FAIR TREATMENT AND GOOD FAITH

The musicians assert as further grounds for this appeal that the bankruptcy court erred by finding compliance with § 1113's requirements that all parties be treated fairly and equitably and that the dealings be in good faith. This court has found that, as a matter of law, the Symphony should not have been allowed to reject the contract because of its violation of § 1113(f). For that reason, the court does not reach the issue of asserted error in the analysis of the fairness and good faith of the dealings between the parties.

CONCLUSION

For the foregoing reasons, the court finds that the decision below allowing the Symphony to limit its payments under the cafeteria plan to payments in conformity with the express terms of the plan is due to be affirmed; the bankruptcy court's decision to allow the Symphony to reject the CBA with the Musicians is due to be reversed and vacated. An Order so directing will be entered with this Opinion.

NOTES

[1] The facts are taken from pages 1-16 of the Memorandum Opinion [R. 258-273] of Judge Tamara Mitchell, United States Bankruptcy Court for the Northern District of Alabama.
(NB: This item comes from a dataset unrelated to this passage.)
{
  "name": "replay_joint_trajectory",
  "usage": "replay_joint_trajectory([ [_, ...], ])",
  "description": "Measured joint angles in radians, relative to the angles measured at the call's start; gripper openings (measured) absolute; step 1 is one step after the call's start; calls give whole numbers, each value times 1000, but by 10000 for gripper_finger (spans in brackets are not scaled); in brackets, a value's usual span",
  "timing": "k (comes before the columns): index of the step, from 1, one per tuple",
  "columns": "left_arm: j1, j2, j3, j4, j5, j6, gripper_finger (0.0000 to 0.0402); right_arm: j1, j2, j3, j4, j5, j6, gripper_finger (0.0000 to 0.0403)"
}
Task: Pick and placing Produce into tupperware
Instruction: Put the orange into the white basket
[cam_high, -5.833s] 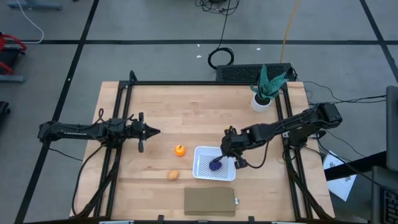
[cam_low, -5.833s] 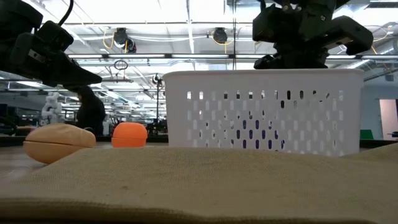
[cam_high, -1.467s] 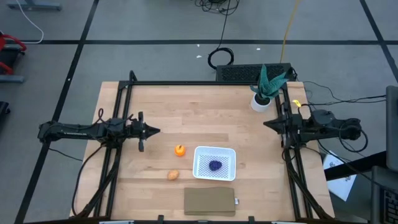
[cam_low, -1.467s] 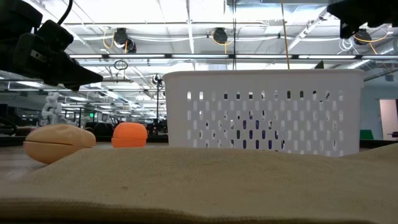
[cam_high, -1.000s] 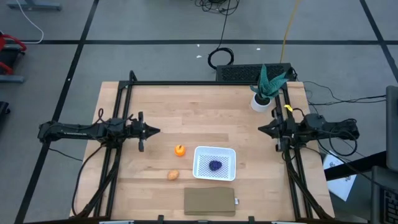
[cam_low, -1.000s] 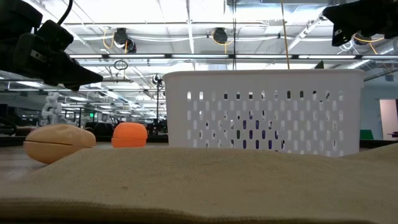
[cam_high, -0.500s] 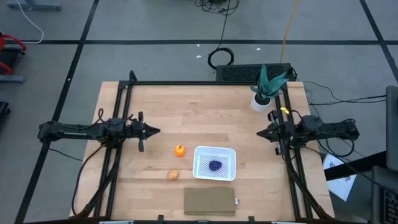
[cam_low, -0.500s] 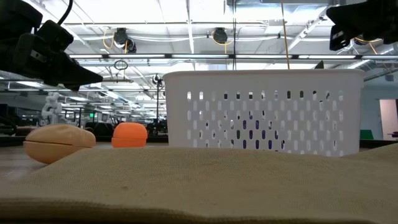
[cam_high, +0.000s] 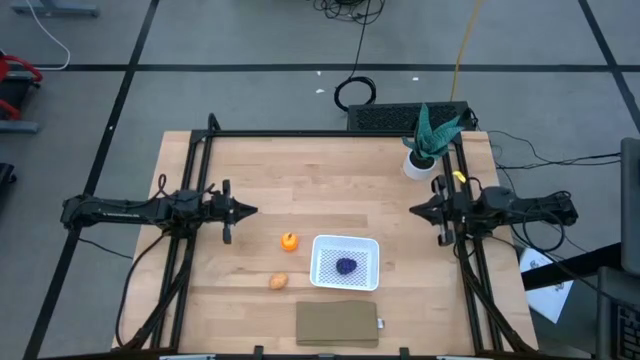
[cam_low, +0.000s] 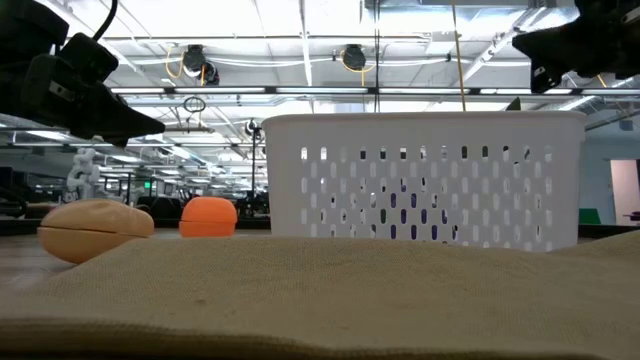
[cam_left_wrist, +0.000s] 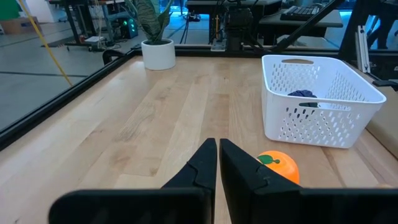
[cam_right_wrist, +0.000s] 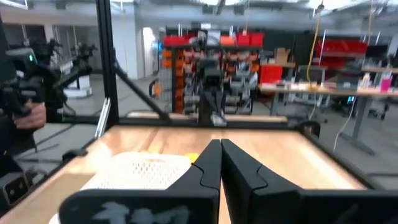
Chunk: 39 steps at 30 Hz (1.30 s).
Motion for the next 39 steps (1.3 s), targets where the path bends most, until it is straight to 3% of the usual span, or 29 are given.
replay_joint_trajectory([
  [8,0,0,0,0,0,0,24,0,0,-5,-19,15,32,0],
  [15,0,0,0,1,0,0,24,0,0,-96,52,23,38,0],
  [22,0,0,0,1,0,0,24,0,1,-143,143,-47,39,0],
  [39,0,0,0,-1,0,0,24,-1,0,-150,82,-22,83,0],
])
[2] Although the bankruptcy court's opinion grants the Symphony's Motion to Limit Cafeteria Payments, the record presently before this court does not indicate that the "limit" was anything other than a cessation of contributions and benefit payments.

[3] Rejection of a CBA would therefore continue to be appropriate.
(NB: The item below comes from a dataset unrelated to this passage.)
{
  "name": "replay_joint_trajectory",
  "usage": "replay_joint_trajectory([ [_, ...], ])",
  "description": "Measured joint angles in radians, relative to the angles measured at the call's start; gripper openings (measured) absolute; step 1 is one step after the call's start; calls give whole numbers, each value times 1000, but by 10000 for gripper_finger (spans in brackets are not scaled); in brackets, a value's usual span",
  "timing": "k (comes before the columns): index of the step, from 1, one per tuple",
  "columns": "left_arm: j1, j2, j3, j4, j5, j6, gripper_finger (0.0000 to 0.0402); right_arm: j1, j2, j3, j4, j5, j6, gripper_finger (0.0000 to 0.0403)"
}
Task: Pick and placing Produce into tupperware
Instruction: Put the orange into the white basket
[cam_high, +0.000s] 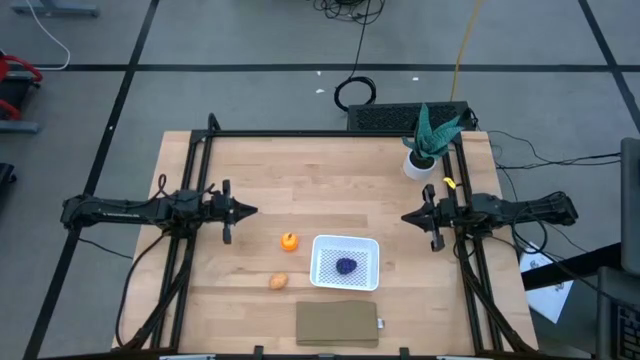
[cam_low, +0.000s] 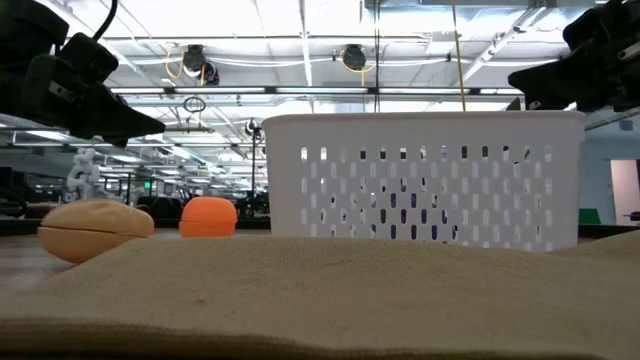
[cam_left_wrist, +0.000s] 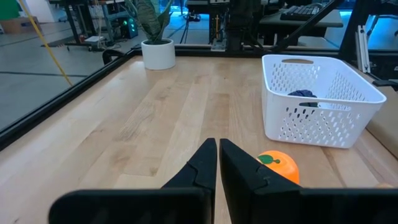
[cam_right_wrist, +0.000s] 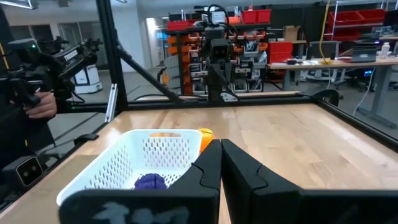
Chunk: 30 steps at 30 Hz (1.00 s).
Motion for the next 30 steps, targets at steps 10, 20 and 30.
replay_joint_trajectory([
  [10,0,0,1,-24,1,-13,24,0,0,-1,-3,0,-2,0],
  [20,0,0,0,16,57,-20,24,0,0,-2,-6,0,-2,0],
  [30,0,0,0,76,102,-57,24,0,0,-2,-7,0,-7,0],
])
[4] Rejection of a CBA would then be inappropriate.

[5] The legislative history of § 1113 is sparse. However, the remarks of some of the members are consistent in stating that the drafters wanted to avoid future cases similar to Bildisco. Mr. Dole stated that the new law "overturns the [Bildisco] court ruling with regard to unilateral rejection, and requires now a prior court hearing and ruling upon an application for rejection of a collective bargaining agreement." (130 Cong. Rec. § 8890 (June 29, 1984)). Mr. Morrison pointed out that the agreed language (of § 1113) "moves us in the direction of a negotiation process rather than a litigation process to save companies that are in trouble without permitting any abuse of chapter 11 to vitiate improperly labor contracts." (130 Cong. Rec. H 7495 (June 29, 1984)). Mr. Lungren added that "a major part of this is that we no longer allow unilateral rejection. There is a process that must be gone through before that can be entertained. That is an abrogation of the contract, and that is a significant difference in the law prior to this time." (130 Cong. Rec. H 7496 (June 29, 1984)).

[6] The court in In re Moline Corp., 144 B.R. 75, 78 (Bankr.N.D.Ill.1992), for example, describes some of the language that perhaps represents "drafting errors" in the section.

[7] As the court points out, while § 1113(a) binds the trustee or the debtor in possession in assuming or rejecting a CBA, § 1113(f) refers only to the trustee. Moline, 144 B.R. at 79 and n. 1. However, this court agrees with the Moline court that the two subsections are both intended to include the same people, that is, both the trustee and the debtor in possession. Any other reading of the section would allow the debtor in possession to do what is specifically forbidden for a trustee, a result that the drafters certainly cannot have intended absent explicit language authorizing such action.

[8] Collier notes that "debtors remain obligated to pay wages and benefits in accordance with the collective bargaining agreements as they become due, and the failure to do so has been held to be a unilateral alteration of the agreement in violation of section 1113(f), not merely a breach of the agreement." 5 Collier on Bankruptcy, paragraph 1113.01 and note 34d (1994). Collier's citations are then to cases that have held that a breach is a violation of § 1113(f), with the exception of Moline, which is the only case he cites for the contrary proposition.